Please give the lines below again exactly as they stand, from the one that contains "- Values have" up to and including the one that contains "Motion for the", leaving all pictures out.

■ ■ ■

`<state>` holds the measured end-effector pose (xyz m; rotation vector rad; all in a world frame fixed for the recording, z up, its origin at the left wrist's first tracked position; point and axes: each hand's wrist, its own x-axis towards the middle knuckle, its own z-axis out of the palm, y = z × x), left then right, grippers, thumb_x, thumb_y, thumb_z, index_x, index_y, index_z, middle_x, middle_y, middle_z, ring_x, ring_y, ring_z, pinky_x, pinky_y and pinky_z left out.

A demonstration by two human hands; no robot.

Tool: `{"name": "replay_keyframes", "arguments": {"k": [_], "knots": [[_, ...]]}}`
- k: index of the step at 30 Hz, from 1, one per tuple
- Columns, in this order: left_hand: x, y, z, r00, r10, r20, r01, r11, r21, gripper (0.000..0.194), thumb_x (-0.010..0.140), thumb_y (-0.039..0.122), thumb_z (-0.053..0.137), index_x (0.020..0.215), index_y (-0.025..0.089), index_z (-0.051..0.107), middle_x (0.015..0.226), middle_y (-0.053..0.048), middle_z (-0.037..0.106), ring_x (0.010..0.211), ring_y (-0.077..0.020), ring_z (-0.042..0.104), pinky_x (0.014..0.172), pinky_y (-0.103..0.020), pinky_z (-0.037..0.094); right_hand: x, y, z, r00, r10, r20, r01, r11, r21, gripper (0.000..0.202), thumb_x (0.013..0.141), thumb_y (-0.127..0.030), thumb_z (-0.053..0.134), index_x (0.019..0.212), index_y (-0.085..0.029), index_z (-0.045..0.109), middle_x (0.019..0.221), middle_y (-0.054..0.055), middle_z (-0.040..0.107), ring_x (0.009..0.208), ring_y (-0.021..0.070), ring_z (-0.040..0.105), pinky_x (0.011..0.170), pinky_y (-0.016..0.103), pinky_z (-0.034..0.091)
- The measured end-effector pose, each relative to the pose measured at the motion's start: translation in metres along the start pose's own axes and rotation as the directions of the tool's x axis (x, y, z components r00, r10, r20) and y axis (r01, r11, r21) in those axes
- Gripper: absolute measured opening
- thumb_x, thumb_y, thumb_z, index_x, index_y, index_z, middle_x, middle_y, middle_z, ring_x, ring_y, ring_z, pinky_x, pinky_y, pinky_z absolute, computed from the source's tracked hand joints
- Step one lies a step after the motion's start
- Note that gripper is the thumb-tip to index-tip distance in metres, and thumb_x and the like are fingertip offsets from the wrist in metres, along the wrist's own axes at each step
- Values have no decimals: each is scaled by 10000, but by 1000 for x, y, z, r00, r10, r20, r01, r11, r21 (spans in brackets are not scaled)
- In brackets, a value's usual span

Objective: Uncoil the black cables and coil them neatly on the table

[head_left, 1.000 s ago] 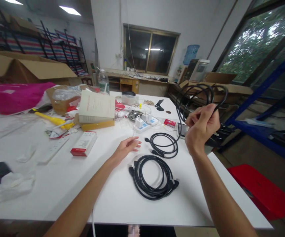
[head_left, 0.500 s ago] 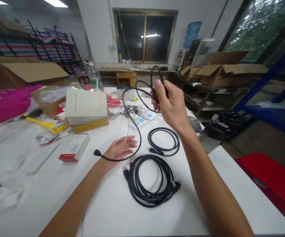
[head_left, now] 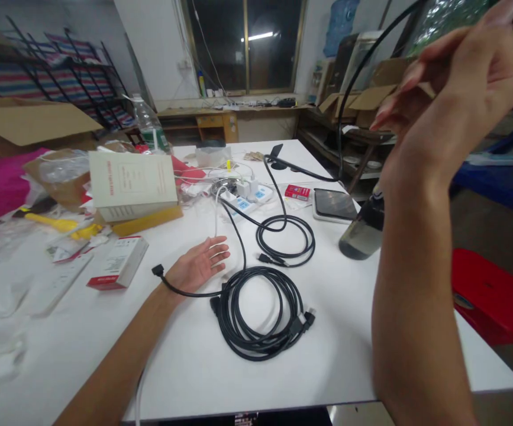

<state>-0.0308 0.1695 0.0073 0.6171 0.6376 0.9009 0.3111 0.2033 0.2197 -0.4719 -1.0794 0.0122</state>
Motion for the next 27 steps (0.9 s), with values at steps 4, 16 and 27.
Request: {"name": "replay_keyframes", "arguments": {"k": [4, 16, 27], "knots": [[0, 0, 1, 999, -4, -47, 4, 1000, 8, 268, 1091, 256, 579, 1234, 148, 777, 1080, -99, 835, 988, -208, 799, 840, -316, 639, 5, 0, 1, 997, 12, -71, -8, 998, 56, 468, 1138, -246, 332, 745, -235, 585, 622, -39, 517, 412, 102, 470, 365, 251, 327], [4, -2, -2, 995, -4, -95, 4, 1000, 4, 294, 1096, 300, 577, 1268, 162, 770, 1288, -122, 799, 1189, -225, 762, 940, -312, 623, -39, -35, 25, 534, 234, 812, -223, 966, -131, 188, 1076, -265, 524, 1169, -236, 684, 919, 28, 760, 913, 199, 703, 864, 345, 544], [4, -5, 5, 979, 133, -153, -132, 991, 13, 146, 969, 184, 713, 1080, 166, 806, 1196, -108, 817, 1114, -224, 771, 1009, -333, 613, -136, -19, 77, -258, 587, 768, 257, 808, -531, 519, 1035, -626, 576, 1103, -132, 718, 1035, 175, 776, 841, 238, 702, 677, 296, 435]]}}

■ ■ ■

**Problem solution:**
- Values have no decimals: each is scaled by 10000, but by 1000 for x, y, z, r00, r10, r20, r01, r11, r21 (spans in brackets are not scaled)
- In brackets, a value's usual span

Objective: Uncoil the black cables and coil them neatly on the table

[head_left, 1.000 s ago] 
[head_left, 0.500 s ago] 
[head_left, now] 

<state>-0.0308 0.1695 0.0073 0.6171 0.6376 0.9009 0.3111 0.2033 0.2197 -0.4719 -1.0794 0.0122</state>
Motion for the next 27 steps (0.9 s), with values at steps 4, 16 and 27.

The response to this exercise is done.